→ What you will do
Here are some entries. Repeat all of them exactly.

*** Opening Dataset entries ***

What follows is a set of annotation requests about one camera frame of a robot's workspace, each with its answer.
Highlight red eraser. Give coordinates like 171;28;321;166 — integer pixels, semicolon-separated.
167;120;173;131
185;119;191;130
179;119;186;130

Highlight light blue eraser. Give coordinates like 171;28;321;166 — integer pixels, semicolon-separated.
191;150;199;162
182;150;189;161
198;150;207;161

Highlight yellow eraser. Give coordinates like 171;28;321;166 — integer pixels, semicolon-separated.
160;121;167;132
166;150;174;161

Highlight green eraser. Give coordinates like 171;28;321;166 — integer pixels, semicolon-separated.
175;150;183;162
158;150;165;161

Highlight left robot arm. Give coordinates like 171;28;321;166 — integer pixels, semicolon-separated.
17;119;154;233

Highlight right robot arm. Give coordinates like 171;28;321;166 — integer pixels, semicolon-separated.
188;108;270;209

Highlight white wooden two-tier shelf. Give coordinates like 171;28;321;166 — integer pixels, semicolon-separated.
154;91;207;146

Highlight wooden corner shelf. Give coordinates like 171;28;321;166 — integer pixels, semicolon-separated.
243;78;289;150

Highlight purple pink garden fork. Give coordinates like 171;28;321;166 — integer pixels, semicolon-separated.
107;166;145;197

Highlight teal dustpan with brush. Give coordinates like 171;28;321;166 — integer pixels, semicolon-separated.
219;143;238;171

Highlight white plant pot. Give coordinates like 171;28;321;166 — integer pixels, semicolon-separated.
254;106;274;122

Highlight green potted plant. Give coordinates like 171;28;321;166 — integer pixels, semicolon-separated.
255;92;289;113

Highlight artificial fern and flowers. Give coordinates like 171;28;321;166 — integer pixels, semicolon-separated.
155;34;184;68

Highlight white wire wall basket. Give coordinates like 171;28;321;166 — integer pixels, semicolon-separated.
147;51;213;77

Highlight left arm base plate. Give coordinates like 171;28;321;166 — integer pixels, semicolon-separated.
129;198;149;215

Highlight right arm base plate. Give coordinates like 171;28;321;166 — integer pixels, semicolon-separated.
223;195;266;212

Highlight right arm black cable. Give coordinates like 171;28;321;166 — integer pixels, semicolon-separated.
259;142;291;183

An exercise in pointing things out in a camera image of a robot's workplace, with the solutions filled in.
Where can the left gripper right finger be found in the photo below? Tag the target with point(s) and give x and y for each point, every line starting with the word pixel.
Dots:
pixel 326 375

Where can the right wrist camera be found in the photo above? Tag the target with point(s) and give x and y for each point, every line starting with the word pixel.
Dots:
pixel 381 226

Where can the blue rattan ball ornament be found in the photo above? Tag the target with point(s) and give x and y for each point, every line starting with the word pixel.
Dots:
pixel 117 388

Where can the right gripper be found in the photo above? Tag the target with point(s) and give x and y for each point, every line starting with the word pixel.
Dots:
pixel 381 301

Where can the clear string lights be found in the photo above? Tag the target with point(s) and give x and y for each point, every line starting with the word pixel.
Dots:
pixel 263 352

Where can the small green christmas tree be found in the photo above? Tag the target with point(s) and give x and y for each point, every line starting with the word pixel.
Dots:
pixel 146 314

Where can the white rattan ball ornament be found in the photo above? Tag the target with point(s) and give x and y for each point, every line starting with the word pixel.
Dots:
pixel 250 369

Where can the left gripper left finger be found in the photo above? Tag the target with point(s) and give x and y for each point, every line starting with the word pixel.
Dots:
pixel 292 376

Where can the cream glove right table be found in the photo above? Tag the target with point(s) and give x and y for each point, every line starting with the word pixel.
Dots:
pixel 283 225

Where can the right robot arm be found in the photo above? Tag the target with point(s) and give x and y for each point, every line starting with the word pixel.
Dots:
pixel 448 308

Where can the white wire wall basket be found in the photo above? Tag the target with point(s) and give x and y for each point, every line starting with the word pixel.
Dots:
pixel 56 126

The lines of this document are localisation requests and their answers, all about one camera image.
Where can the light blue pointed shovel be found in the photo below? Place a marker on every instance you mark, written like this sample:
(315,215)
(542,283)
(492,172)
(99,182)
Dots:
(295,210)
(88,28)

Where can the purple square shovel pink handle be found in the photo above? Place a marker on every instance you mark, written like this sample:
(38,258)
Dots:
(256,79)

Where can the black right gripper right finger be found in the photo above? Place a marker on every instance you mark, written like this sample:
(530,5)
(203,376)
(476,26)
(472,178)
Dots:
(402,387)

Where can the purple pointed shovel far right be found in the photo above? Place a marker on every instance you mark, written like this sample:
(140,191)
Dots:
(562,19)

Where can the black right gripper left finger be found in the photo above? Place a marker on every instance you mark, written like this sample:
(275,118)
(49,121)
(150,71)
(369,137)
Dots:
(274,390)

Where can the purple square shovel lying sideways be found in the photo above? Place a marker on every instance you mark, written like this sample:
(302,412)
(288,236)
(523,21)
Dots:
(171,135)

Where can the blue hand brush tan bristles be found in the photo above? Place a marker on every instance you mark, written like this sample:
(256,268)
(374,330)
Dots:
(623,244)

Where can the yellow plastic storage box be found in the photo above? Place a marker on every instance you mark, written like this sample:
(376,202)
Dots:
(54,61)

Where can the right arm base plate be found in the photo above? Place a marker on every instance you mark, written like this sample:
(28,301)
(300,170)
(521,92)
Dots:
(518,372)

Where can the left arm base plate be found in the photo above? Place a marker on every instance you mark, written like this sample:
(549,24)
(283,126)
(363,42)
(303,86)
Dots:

*** Closing Dataset entries ***

→ Answer to this exercise
What follows is a set of annotation requests about one camera frame of a robot's workspace, each with its answer.
Highlight red eraser. Give coordinates like 171;28;321;166 — integer pixels, semicolon-separated.
167;120;173;131
185;119;191;130
179;119;186;130

Highlight light blue eraser. Give coordinates like 171;28;321;166 — integer pixels, semicolon-separated.
191;150;199;162
182;150;189;161
198;150;207;161

Highlight yellow eraser. Give coordinates like 171;28;321;166 — integer pixels, semicolon-separated.
160;121;167;132
166;150;174;161

Highlight green eraser. Give coordinates like 171;28;321;166 — integer pixels, semicolon-separated.
175;150;183;162
158;150;165;161

Highlight left robot arm. Give coordinates like 171;28;321;166 — integer pixels, semicolon-separated.
17;119;154;233

Highlight right robot arm. Give coordinates like 171;28;321;166 — integer pixels, semicolon-separated.
188;108;270;209

Highlight white wooden two-tier shelf. Give coordinates like 171;28;321;166 — integer pixels, semicolon-separated.
154;91;207;146

Highlight wooden corner shelf. Give coordinates like 171;28;321;166 — integer pixels, semicolon-separated.
243;78;289;150

Highlight purple pink garden fork. Give coordinates like 171;28;321;166 — integer pixels, semicolon-separated.
107;166;145;197

Highlight teal dustpan with brush. Give coordinates like 171;28;321;166 — integer pixels, semicolon-separated.
219;143;238;171

Highlight white plant pot. Give coordinates like 171;28;321;166 — integer pixels, semicolon-separated.
254;106;274;122

Highlight green potted plant. Give coordinates like 171;28;321;166 — integer pixels, semicolon-separated.
255;92;289;113

Highlight artificial fern and flowers. Give coordinates like 171;28;321;166 — integer pixels, semicolon-separated.
155;34;184;68

Highlight white wire wall basket. Give coordinates like 171;28;321;166 — integer pixels, semicolon-separated.
147;51;213;77

Highlight left arm base plate. Give coordinates like 171;28;321;166 — integer pixels, semicolon-separated.
129;198;149;215

Highlight right arm base plate. Give coordinates like 171;28;321;166 — integer pixels, semicolon-separated.
223;195;266;212

Highlight right arm black cable. Give coordinates like 171;28;321;166 — integer pixels, semicolon-separated.
259;142;291;183

An exercise in pointing things out in a camera image of a robot's workplace, with the solutions filled in.
Where can the left gripper right finger be found in the photo below? Tag the target with point(s) and give x and y for each point, every line starting with the word pixel.
Dots:
pixel 326 375

Where can the right wrist camera be found in the photo above? Tag the target with point(s) and give x and y for each point, every line starting with the word pixel.
Dots:
pixel 381 226

Where can the blue rattan ball ornament be found in the photo above? Tag the target with point(s) and give x and y for each point, every line starting with the word pixel.
Dots:
pixel 117 388

Where can the right gripper be found in the photo above? Tag the target with point(s) and give x and y for each point, every line starting with the word pixel.
Dots:
pixel 381 301

Where can the clear string lights be found in the photo above? Tag the target with point(s) and give x and y for each point, every line starting with the word pixel.
Dots:
pixel 263 352

Where can the small green christmas tree be found in the photo above? Tag the target with point(s) and give x and y for each point, every line starting with the word pixel.
Dots:
pixel 146 314

Where can the white rattan ball ornament be found in the photo above? Tag the target with point(s) and give x and y for each point, every line starting with the word pixel.
Dots:
pixel 250 369

Where can the left gripper left finger be found in the photo above? Tag the target with point(s) and give x and y for each point, every line starting with the word pixel.
Dots:
pixel 292 376

Where can the cream glove right table be found in the photo above? Tag the target with point(s) and give x and y for each point, every line starting with the word pixel.
Dots:
pixel 283 225

Where can the right robot arm be found in the photo above? Tag the target with point(s) and give x and y for each point, every line starting with the word pixel.
Dots:
pixel 448 308

Where can the white wire wall basket be found in the photo above? Tag the target with point(s) and give x and y for each point, every line starting with the word pixel.
Dots:
pixel 56 126

The lines of this document are localisation requests and their answers, all about one camera image.
Where can the light blue pointed shovel be found in the photo below? Place a marker on every instance you mark, written like this sample:
(315,215)
(542,283)
(492,172)
(99,182)
Dots:
(295,210)
(88,28)

Where can the purple square shovel pink handle be found in the photo above? Place a marker on every instance you mark, written like this sample:
(38,258)
Dots:
(256,79)

Where can the black right gripper right finger be found in the photo above? Place a marker on every instance you mark, written like this sample:
(530,5)
(203,376)
(476,26)
(472,178)
Dots:
(402,387)

Where can the purple pointed shovel far right be found in the photo above? Place a marker on every instance you mark, written like this sample:
(140,191)
Dots:
(562,19)

Where can the black right gripper left finger be found in the photo above? Place a marker on every instance you mark, written like this sample:
(275,118)
(49,121)
(150,71)
(369,137)
Dots:
(274,390)

Where can the purple square shovel lying sideways be found in the photo above? Place a marker on every instance you mark, written like this sample:
(302,412)
(288,236)
(523,21)
Dots:
(171,135)

Where can the blue hand brush tan bristles be found in the photo above? Place a marker on every instance you mark, written like this sample:
(256,268)
(374,330)
Dots:
(623,244)

Where can the yellow plastic storage box be found in the photo above? Place a marker on every instance you mark, written like this sample:
(376,202)
Dots:
(54,61)

Where can the right arm base plate be found in the photo above? Place a marker on every instance you mark, written like this sample:
(28,301)
(300,170)
(521,92)
Dots:
(518,372)

Where can the left arm base plate be found in the photo above? Place a marker on every instance you mark, written like this sample:
(549,24)
(283,126)
(363,42)
(303,86)
Dots:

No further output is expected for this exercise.